Tiger Global Management just announced its latest venture fund targeting $2-3 billion - a massive comedown from the megafund era that signals the end of venture capital's most aggressive chapter. The firm that once led 212 startup rounds in a single year has made just nine new investments in 2024, marking a dramatic pivot to disciplined investing after years of heavy markdowns.
Tiger Global Management just threw in the towel on the megafund era. The hedge fund announced Monday it's launching Private Investment Partners 17, targeting between $2 billion and $3 billion - a stark retreat from the $6 billion it initially sought for its previous fund according to a letter to investors viewed by CNBC.
The numbers tell the story of venture capital's most dramatic pivot in years. Tiger went from leading 212 startup rounds in 2021 - the peak of its infamous "spray and pray" approach - to making just nine new private investments this year, according to Crunchbase data. That's not a slowdown; that's a full stop.
But here's the twist: Tiger's restraint might be paying off where it matters most. The firm's largest positions in its current fund are OpenAI and Waymo, both investments from 2021 that are now showing "massive gains," the letter states. Tiger first bought into OpenAI at a valuation under $16 billion - the AI giant is now worth over $150 billion after its latest funding round. Similarly, its Waymo stake from a $39 billion valuation looks prescient as the self-driving car company expands into new cities.

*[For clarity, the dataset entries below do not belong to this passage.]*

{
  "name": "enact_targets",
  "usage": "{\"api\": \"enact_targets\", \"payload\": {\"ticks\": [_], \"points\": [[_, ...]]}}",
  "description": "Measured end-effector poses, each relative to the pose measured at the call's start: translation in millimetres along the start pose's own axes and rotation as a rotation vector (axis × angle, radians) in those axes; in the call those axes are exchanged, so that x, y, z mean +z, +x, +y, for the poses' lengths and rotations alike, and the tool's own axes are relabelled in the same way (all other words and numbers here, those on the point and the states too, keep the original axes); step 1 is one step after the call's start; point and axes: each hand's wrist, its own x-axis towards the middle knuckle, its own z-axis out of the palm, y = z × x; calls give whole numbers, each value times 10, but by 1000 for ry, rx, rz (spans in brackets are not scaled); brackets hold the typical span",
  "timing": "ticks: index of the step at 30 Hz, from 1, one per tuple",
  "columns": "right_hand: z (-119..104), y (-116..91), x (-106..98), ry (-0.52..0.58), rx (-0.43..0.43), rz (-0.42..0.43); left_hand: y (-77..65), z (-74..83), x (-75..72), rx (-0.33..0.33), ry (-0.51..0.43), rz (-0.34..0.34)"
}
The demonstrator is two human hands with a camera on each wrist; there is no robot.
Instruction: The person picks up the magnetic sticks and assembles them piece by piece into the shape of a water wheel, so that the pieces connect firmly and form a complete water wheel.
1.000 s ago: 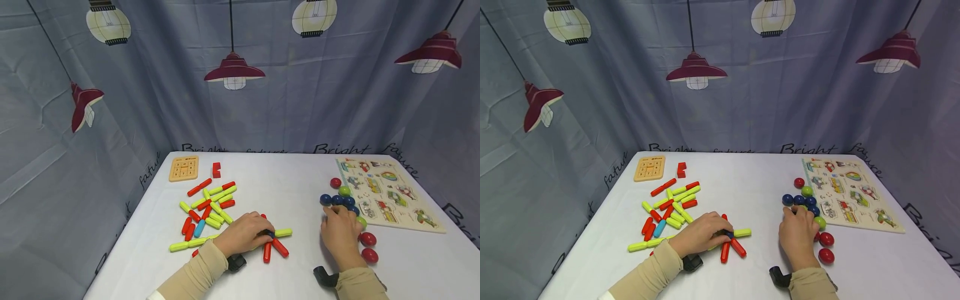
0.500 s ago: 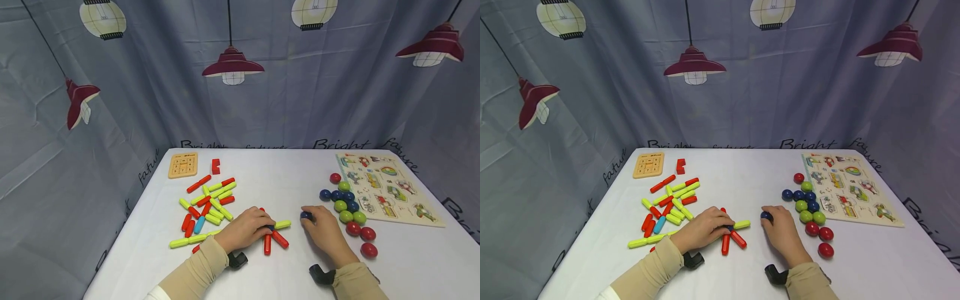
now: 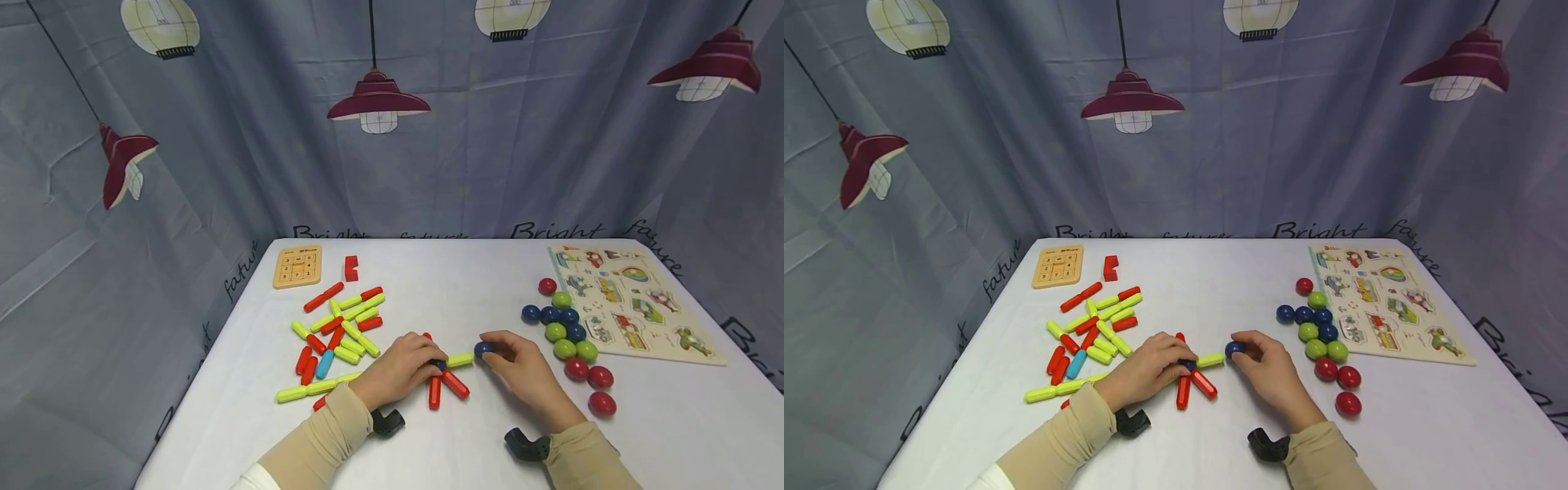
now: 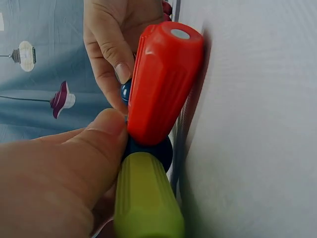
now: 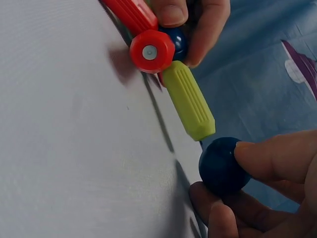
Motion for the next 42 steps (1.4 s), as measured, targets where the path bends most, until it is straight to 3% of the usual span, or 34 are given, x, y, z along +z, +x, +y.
{"api": "enact_targets", "payload": {"ticks": [13, 16, 18, 21, 23, 25, 28, 31, 38, 42], "points": [[-19, 8, 4, 47, 2, -11, -15, -31, 9, 12, -38, 65], [-36, -7, -3, -20, -10, 18, -19, -35, 16, 9, -25, 67], [-41, -28, -46, -141, -56, 97, -18, -30, 20, 8, -11, 68], [-21, -73, -199, -371, -81, 308, -10, -14, 24, 6, 6, 69], [21, -104, -338, -475, -35, 432, -5, 5, 19, -1, 15, 68], [70, -131, -462, -513, 50, 475, 0, 20, 12, -6, 27, 65], [138, -137, -569, -516, 132, 444, -1, 37, -4, -19, 51, 58], [176, -110, -586, -514, 147, 409, -2, 39, -6, -33, 65, 62], [196, -85, -512, -532, 122, 354, 7, 71, 5, -106, 146, 83], [128, -86, -446, -474, 53, 255, 18, 99, 10, -155, 177, 99]]}}
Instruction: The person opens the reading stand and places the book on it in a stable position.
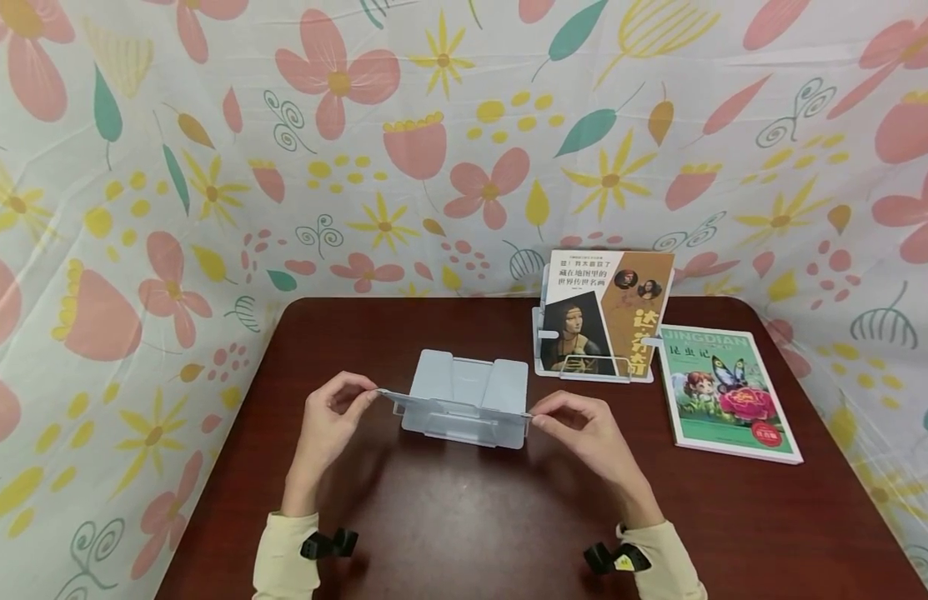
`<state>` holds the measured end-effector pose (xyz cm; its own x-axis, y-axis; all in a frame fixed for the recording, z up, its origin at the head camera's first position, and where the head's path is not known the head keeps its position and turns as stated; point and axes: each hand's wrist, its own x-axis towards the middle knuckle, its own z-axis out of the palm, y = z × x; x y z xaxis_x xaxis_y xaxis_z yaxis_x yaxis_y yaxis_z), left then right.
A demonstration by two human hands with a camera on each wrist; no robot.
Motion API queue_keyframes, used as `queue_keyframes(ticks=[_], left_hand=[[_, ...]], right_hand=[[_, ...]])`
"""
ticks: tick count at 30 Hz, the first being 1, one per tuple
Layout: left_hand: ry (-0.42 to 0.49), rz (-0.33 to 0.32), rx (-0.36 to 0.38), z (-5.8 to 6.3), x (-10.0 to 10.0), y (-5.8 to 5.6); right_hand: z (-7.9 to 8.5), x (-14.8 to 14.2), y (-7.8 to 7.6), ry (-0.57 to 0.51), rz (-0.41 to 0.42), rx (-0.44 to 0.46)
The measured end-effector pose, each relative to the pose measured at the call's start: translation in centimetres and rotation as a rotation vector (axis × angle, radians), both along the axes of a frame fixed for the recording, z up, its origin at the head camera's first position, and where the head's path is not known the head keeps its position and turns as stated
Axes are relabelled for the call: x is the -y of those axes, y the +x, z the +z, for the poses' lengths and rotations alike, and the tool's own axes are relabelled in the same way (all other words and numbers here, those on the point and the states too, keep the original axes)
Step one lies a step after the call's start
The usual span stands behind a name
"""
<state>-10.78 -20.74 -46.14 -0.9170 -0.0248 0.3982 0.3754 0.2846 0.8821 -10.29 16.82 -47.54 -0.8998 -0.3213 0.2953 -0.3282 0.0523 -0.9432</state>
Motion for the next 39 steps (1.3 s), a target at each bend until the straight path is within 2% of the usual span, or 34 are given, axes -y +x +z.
queue_keyframes(ticks=[5,12,21,25,32,39], left_hand=[[0.038,0.026,0.012,-0.1,0.2,-0.5],[0.144,0.069,0.034,0.1,-0.6,-1.1],[0.176,0.112,0.044,-0.1,-1.4,-2.2],[0.148,0.085,0.065,0.1,-2.0,-2.5],[0.085,0.026,0.107,0.3,-3.0,-2.5],[0.066,-0.052,0.14,0.3,-4.2,-2.3]], right_hand=[[0.3,0.6,0.5,-0.004,0.039,0.019],[0.7,1.4,1.2,-0.006,0.106,0.041],[0.5,2.7,1.6,-0.016,0.216,0.086],[0.4,3.8,1.7,-0.011,0.235,0.072],[-0.1,5.7,1.9,-0.005,0.191,0.036],[-1.1,7.3,2.0,-0.064,0.165,0.01]])
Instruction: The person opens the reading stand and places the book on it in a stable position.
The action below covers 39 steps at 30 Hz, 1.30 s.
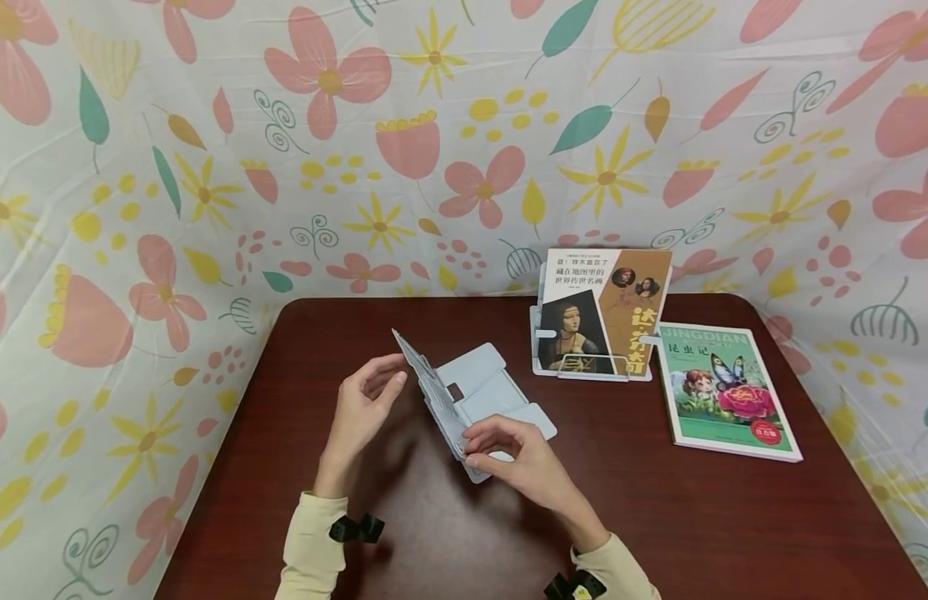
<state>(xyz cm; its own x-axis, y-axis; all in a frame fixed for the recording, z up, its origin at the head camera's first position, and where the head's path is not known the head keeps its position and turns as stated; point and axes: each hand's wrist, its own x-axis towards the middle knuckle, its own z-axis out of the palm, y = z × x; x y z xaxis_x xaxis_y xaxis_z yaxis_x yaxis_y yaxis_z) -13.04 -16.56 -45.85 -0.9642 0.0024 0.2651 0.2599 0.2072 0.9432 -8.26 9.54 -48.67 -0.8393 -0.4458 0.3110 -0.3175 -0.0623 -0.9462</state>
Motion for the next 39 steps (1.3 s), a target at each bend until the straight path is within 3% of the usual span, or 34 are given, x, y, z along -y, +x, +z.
queue_keyframes(ticks=[8,13,23,26,32,36,39], left_hand=[[0.002,-0.03,0.001,-0.2,-1.1,0.6],[0.006,-0.113,-0.018,-0.4,-1.6,0.7],[-0.048,-0.243,0.024,-1.0,-1.3,0.7],[-0.037,-0.262,0.02,-1.1,-1.3,0.5],[-0.033,-0.265,0.028,-1.2,-1.3,0.3],[-0.036,-0.264,0.017,-1.1,-1.3,0.3],[-0.041,-0.255,0.008,-1.0,-1.4,0.4]], right_hand=[[-0.7,1.1,0.5,-0.036,-0.043,0.016],[-1.1,1.7,0.6,-0.031,-0.052,-0.017],[-1.1,2.3,0.7,-0.02,0.079,0.028],[-1.2,1.2,-0.5,0.115,0.014,-0.028],[-3.9,-3.3,-5.4,0.578,-0.269,-0.254],[-6.0,-4.8,-6.9,0.768,-0.27,-0.225],[-6.6,-4.8,-6.9,0.812,-0.253,-0.206]])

The firm's previous fund, PIP 16, tells the whole story of venture's recent turbulence. Initially targeting $6 billion, it ultimately closed at just $2.2 billion as limited partners grew skittish about the markdowns plaguing Tiger's portfolio. The new fund will be "similar in strategy, size and construction" to both PIP 16 and Tiger's earliest vintages, suggesting a return to the firm's pre-megafund roots.
This isn't just Tiger's story - it's the entire VC industry reckoning with the end of easy money. While Tiger was writing checks at breakneck speed in 2021, competitors like Sequoia and Andreessen Horowitz were equally aggressive. Now, with interest rates higher and exits scarce, the whole ecosystem is pulling back. Tiger's disciplined approach signals that even the most aggressive growth investors are admitting the party's over.
The firm was "one of the biggest forces in the startup ecosystem over the last half-decade" but has faced "heavy markdowns and slower deployment in the last few years," according to the investor letter. Translation: Tiger's portfolio companies haven't been going public or getting acquired at the valuations the firm paid, forcing down the paper value of its investments.
What makes Tiger's pivot particularly telling is how it mirrors broader market dynamics. Late-stage startups are struggling to raise follow-on rounds at higher valuations, forcing many to accept flat or down rounds. Tiger's reduced activity suggests it's waiting for better entry points rather than chasing overpriced deals.
The timing of this announcement also matters. Coming just weeks after OpenAI's latest acquisition spree and Waymo's geographic expansion, Tiger is essentially doubling down on its AI and autonomous vehicle bets while pulling back everywhere else.
Tiger Global's smaller fund isn't just about being more selective - it's a admission that the venture capital industry fundamentally overshot during the pandemic boom. With the firm's OpenAI and Waymo positions proving prescient, Tiger's betting that quality over quantity will define the next chapter of startup investing. For entrepreneurs, this means fewer but smarter checks. For the broader market, it signals the end of venture capital's most aggressive era and the beginning of something more sustainable.